I'm looking for a best practice for making concurrent network requests using the OKHTTP library.
Basically here's what I want to do:
I want to write a method that makes N concurrent network requests to different URLs, and return ONLY when ALL N requests have returned.
I thought about manually writing Threads and Runnables and such to create a group of request pool, but was wondering if there's some sort of easier way to do this. So my question is:
OkHttp natively supports asynchronous requests efficiently e.g. sharing the optimum number of connections.

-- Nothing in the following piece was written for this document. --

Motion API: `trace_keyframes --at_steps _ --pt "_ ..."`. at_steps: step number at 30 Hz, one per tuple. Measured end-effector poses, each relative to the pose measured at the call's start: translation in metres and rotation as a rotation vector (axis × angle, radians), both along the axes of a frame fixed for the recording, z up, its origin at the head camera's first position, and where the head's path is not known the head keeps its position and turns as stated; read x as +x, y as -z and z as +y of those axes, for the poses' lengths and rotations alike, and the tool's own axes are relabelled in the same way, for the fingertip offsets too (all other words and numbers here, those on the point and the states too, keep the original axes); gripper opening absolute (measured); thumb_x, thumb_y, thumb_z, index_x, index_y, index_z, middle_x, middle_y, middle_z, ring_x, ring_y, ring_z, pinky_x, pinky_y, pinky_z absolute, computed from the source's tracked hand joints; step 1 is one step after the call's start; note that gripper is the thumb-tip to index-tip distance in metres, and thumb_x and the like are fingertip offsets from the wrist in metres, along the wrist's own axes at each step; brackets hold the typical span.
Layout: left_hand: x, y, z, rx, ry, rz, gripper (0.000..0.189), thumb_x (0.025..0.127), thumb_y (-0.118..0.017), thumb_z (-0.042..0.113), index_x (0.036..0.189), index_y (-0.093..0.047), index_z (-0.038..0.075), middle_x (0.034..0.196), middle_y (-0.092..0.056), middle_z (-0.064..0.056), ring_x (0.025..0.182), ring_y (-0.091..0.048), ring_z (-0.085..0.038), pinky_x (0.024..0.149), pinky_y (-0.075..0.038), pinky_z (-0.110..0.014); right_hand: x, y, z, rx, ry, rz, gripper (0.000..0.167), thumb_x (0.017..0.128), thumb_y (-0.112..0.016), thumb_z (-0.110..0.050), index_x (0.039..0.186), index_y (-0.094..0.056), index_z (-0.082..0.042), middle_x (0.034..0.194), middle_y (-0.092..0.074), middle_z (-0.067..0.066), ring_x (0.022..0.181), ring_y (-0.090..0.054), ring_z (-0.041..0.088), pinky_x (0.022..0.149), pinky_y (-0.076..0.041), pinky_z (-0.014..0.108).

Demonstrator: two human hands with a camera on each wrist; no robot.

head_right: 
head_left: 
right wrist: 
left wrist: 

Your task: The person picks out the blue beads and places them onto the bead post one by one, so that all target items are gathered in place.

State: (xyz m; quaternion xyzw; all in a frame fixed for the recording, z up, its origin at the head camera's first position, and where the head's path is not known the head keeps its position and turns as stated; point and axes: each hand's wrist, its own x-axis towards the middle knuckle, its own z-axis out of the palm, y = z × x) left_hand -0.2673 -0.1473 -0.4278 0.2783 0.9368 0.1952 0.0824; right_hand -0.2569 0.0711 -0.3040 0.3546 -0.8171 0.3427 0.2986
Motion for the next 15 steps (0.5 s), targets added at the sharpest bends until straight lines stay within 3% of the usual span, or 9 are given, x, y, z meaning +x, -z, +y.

See https://github.com/square/okhttp/blob/master/samples/guide/src/main/java/okhttp3/recipes/AsynchronousGet.java
For the second part of the question, you use a CountdownLatch or you can bridge to java Futures like the following
public class OkHttpResponseFuture implements Callback {
public final CompletableFuture<Response> future = new CompletableFuture<>();
public OkHttpResponseFuture() {
}
@Override public void onFailure(Call call, IOException e) {
future.completeExceptionally(e);
}
@Override public void onResponse(Call call, Response response) throws IOException {
future.complete(response);
}
}
And call
private Future<Response> makeRequest(OkHttpClient client, Request request) {
Call call = client.newCall(request);
OkHttpResponseFuture result = new OkHttpResponseFuture();
call.enqueue(result);
return result.future;
}
At that point you can use methods like CompletableFuture.allOf
n.b. if you wrap with Futures, it can be easy to not close the Response objects when one fails.